Stored entries
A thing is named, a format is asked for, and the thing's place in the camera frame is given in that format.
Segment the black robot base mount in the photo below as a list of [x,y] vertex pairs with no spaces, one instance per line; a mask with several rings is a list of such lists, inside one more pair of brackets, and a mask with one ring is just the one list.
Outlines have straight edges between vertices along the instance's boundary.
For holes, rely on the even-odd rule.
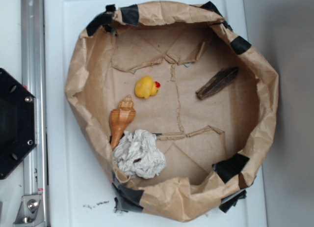
[[0,70],[0,178],[6,179],[36,146],[35,97]]

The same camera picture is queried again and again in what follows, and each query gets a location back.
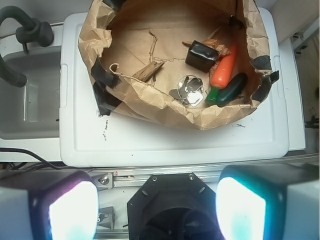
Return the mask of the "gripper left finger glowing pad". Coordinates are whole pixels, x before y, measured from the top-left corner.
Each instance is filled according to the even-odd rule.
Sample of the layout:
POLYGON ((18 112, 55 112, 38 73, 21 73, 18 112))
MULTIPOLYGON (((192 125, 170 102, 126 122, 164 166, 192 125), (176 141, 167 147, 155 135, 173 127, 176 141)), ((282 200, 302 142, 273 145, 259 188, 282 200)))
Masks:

### WORK TASK
Retype all entries above verbatim; no pictures belong in the copy.

### SOLUTION TO THE PROBLEM
A thing is named, a format is asked for, and the thing's place in the camera frame is given in that format.
Segment the black robot base mount in the photo below as a list of [x,y] vertex pairs with no spaces, one instance per line; a mask with several rings is a list of such lists, inside one more pair of brackets, and a mask with one ring is just the one list.
Outlines have straight edges between vertices along the instance's boundary.
For holes, rely on the even-odd rule.
[[0,70],[0,178],[6,179],[36,146],[35,97]]

The same camera picture is queried again and again in what follows, and each query gets a location back.
Return the mask of the "gripper left finger glowing pad". Coordinates are whole pixels, x before y, measured from the top-left corner.
Each instance is filled according to the even-odd rule.
Sample of the layout:
POLYGON ((18 112, 55 112, 38 73, 21 73, 18 112))
MULTIPOLYGON (((192 125, 170 102, 126 122, 164 166, 192 125), (176 141, 167 147, 155 135, 173 127, 176 141)), ((282 200, 302 142, 273 145, 259 188, 282 200)))
Masks:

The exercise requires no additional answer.